It is currently Mon, 04 Mar 2024 02:53:14 GMT



 
Author Message
 Strange failure (internal assertion failure?)
I have a C++ program on AIX 4.3.3 that exited with the following
message:

        The assert subroutine failed: dg_cv != (cond_t *) NULL, file            
clnt_dg.c, line 167

This isn't coming from anywhere in my code; it seems to be internal.
After printing this message, the process vanished.  (I catch various
signals like SIGSEGV; none of them were sent.)

The code is heavily multithreaded, and seem to be running normally when
it suddenly died.  I haven't been able to reproduce the failure since,
despite repeated tries.

Anyone have any clues as to what might cause this message to appear?

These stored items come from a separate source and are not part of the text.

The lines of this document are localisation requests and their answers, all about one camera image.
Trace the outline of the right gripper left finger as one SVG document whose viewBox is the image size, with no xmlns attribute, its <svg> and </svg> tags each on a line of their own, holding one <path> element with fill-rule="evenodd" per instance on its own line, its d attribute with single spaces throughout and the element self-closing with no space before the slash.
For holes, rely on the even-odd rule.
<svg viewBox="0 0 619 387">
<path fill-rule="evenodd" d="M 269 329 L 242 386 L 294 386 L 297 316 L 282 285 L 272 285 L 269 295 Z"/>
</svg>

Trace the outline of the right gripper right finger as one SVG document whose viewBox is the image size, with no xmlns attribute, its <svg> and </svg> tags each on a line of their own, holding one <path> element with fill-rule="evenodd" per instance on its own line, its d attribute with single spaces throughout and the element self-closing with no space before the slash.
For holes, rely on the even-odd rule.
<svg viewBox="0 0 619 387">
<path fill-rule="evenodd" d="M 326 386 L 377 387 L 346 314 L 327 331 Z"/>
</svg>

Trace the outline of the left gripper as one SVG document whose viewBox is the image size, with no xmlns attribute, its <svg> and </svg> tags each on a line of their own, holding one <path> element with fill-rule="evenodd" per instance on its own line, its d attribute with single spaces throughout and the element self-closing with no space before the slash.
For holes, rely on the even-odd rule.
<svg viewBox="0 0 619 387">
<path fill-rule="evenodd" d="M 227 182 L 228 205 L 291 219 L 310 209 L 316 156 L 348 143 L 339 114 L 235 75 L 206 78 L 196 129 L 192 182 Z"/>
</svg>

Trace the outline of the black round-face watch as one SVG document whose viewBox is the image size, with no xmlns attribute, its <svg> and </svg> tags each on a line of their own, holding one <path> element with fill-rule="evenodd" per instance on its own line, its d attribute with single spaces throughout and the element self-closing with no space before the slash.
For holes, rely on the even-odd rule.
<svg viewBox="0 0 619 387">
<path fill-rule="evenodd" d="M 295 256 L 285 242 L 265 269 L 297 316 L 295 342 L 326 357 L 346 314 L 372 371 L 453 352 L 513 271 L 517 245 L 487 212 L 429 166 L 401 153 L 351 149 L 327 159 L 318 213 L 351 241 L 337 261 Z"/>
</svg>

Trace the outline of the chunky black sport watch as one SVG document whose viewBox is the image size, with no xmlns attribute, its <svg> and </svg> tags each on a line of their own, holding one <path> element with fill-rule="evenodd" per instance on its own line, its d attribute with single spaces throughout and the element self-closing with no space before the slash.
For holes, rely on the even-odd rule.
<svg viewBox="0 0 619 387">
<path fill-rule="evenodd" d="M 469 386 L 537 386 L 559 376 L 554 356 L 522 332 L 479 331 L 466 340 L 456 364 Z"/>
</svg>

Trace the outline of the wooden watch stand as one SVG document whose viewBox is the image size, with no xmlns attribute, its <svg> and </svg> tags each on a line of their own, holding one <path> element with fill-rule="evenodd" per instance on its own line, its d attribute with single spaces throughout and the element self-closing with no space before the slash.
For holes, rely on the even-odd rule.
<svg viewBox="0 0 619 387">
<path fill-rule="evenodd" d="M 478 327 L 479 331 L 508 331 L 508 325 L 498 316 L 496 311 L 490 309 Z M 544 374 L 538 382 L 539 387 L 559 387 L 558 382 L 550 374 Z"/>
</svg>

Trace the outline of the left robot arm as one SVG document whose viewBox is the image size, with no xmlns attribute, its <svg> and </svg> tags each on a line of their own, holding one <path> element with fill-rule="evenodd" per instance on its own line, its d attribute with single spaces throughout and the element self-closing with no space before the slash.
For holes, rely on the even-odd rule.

                                                        -- Jerry



 Tue, 06 Jul 2004 08:13:49 GMT   
 Strange failure (internal assertion failure?)
Are you getting a core file created after the program exits?  It
sounds like your program has a memory leak.

Mark



 Wed, 07 Jul 2004 02:52:04 GMT   
 Strange failure (internal assertion failure?)
news:3c477d68$0$181$7586b60c@news.frii.com...

There are clnt_ symbols in libc.a, but surely you do not expect
shipping libc.a to be compiled with assert()s in place, do you?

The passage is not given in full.